- **Task brief**
Would you reproduce exactly the lines below from the one holding "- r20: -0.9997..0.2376" through the one holding "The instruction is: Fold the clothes", inclusive, and no others?

- **Saved data entries**

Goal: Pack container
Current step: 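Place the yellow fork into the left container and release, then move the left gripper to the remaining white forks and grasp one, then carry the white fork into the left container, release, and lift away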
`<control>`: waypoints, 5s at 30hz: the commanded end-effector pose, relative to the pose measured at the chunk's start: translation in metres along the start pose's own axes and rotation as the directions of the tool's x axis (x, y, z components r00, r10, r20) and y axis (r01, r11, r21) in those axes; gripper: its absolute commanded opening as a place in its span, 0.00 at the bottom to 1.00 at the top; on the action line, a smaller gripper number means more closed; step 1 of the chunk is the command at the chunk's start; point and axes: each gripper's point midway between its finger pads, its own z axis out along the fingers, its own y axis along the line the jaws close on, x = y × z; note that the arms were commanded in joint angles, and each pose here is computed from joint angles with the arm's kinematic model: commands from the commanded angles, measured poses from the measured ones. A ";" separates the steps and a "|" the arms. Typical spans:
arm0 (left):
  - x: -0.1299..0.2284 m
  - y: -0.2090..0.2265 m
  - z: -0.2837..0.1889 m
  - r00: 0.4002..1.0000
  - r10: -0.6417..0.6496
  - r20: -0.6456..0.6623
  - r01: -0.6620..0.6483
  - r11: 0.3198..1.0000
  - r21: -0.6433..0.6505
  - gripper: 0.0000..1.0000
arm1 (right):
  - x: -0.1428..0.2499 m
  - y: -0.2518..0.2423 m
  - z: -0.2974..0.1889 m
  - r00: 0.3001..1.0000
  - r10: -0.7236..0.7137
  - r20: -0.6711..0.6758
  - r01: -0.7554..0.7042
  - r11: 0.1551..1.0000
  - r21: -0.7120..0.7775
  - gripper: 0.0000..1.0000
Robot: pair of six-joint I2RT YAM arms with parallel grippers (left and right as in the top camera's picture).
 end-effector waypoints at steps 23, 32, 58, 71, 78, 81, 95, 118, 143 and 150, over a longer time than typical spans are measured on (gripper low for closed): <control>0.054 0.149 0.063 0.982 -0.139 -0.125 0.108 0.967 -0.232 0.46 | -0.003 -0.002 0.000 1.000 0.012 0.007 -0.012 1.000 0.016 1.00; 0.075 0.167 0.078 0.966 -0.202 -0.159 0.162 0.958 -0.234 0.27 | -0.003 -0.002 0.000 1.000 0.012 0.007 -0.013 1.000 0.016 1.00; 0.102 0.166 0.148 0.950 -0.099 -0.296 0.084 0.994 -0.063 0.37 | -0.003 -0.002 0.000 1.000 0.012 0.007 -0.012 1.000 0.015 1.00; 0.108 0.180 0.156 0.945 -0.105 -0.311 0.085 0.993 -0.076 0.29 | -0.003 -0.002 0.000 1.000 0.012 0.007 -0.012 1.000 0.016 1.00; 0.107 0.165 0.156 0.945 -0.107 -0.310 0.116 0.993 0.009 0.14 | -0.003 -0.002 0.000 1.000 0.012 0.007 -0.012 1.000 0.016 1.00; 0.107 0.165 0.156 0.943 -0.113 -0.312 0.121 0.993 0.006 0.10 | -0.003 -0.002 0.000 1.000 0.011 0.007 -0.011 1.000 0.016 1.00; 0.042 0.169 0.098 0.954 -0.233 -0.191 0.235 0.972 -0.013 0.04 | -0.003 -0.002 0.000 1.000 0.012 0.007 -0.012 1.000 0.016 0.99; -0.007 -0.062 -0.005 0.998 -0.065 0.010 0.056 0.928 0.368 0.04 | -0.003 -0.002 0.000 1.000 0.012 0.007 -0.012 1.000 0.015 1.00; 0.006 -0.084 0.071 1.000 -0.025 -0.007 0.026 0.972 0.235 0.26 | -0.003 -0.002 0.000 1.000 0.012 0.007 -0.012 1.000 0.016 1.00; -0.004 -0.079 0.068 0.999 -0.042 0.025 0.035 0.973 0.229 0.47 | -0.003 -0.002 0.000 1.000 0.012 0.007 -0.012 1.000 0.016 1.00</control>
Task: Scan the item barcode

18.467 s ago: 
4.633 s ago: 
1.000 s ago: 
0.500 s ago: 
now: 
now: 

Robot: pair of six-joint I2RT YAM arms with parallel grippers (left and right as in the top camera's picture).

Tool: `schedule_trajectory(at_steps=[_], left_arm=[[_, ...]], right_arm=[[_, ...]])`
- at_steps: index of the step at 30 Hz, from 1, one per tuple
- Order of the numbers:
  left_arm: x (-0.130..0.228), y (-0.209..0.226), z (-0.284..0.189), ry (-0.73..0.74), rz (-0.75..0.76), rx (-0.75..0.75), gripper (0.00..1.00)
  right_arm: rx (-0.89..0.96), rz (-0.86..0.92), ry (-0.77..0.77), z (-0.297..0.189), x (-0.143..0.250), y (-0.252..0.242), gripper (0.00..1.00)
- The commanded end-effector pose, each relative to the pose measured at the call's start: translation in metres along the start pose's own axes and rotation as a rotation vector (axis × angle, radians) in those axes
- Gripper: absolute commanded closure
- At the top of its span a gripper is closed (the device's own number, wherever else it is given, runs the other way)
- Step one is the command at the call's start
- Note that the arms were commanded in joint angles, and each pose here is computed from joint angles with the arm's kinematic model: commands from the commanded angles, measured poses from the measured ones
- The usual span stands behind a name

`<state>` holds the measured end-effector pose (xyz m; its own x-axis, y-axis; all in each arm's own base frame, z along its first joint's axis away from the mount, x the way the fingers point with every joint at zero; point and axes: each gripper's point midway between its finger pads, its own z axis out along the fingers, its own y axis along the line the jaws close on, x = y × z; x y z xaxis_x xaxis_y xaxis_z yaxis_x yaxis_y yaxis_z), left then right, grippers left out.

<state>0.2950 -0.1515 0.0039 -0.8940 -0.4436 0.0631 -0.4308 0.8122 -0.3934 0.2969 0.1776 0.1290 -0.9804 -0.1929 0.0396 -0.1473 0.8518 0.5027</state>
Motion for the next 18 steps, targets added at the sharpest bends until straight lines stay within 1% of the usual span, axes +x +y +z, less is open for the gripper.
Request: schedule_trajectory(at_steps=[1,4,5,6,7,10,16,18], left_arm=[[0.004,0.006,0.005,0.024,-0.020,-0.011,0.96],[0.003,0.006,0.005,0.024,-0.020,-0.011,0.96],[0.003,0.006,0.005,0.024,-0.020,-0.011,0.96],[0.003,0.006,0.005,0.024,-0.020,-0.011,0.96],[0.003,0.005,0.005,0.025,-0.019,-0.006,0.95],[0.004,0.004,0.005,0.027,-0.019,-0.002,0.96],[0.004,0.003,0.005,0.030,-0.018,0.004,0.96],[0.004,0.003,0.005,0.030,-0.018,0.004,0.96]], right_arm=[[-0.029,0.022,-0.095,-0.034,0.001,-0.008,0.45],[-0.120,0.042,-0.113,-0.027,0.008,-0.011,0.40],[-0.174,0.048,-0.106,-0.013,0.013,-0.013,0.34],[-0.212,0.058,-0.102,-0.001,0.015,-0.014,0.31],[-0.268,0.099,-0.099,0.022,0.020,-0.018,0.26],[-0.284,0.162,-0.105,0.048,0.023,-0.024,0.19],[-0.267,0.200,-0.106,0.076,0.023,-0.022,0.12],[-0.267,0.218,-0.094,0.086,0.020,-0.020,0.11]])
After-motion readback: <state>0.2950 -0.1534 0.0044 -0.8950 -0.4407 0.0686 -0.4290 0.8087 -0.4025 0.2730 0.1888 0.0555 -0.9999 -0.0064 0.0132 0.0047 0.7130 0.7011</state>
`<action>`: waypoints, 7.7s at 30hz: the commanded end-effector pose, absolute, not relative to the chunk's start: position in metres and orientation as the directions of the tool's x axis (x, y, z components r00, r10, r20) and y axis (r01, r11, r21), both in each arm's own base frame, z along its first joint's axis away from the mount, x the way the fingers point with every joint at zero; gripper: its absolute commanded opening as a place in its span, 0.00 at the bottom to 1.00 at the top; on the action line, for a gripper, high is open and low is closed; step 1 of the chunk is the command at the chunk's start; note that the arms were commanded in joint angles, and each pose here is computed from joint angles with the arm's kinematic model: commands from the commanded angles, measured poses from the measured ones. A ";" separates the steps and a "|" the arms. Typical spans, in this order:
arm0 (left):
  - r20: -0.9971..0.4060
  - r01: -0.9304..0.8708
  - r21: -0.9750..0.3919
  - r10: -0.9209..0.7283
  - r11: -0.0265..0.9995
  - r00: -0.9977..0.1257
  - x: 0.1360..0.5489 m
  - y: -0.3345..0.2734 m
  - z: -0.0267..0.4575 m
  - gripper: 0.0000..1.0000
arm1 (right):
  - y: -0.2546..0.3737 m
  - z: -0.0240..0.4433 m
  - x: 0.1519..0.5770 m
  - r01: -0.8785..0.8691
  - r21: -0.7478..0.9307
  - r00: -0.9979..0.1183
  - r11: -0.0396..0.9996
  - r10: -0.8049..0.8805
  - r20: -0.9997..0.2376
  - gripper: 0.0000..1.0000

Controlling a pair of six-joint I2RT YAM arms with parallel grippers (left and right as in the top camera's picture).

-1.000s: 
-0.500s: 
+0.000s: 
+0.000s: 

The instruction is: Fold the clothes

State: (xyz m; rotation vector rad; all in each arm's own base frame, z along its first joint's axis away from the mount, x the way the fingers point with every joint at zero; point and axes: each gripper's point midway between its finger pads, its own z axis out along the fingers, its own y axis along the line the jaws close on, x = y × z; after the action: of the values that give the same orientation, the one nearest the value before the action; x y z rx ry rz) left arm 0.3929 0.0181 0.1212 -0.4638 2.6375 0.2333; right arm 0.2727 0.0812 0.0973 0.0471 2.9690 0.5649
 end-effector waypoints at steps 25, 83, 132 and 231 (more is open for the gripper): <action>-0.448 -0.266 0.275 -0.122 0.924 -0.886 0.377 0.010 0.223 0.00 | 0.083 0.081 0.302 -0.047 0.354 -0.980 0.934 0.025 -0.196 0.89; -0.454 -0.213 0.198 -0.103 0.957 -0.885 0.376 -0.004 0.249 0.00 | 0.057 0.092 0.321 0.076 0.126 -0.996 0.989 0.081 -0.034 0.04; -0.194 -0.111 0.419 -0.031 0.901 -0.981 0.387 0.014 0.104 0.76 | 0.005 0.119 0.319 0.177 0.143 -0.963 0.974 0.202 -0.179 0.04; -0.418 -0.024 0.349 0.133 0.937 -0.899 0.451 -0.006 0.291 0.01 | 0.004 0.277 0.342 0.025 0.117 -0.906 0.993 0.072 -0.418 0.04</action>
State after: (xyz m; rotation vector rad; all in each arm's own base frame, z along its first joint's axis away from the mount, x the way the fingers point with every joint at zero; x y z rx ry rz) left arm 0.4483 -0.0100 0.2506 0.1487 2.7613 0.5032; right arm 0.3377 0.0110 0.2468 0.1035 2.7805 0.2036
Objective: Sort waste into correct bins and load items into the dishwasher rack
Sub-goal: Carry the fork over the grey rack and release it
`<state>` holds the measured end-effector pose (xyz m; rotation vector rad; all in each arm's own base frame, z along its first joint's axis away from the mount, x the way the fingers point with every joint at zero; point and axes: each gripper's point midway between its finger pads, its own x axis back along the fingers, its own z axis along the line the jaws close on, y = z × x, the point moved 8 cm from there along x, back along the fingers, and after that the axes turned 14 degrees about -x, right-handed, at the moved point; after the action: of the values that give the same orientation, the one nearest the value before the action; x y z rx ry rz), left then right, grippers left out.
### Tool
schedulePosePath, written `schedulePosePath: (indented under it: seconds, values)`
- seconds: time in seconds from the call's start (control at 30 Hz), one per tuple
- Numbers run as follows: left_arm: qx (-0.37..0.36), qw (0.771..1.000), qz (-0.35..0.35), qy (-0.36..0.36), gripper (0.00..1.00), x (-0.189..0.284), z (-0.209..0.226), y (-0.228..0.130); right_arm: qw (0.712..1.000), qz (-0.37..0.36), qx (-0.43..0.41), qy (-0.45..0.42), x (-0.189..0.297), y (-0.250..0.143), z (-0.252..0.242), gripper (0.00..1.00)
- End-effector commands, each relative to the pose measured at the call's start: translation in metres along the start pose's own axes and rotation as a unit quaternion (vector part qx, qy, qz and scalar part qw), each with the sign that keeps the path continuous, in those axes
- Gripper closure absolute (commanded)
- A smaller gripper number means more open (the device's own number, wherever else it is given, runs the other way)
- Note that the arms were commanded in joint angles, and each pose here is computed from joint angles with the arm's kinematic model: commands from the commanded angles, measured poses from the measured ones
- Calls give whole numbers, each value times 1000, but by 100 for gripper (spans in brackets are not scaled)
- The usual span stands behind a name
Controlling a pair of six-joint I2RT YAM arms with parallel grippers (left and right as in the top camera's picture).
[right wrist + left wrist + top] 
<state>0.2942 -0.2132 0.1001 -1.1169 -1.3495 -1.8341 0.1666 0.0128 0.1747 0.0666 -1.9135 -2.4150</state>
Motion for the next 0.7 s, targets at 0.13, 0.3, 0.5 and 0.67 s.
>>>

- **Response**
  - r20: -0.9997..0.2376
  - gripper: 0.0000..1.0000

Controlling a pair of six-joint I2RT YAM arms with parallel grippers (left and right as in the top camera's picture).

-1.000s: 
-0.500s: 
+0.000s: 
+0.000s: 

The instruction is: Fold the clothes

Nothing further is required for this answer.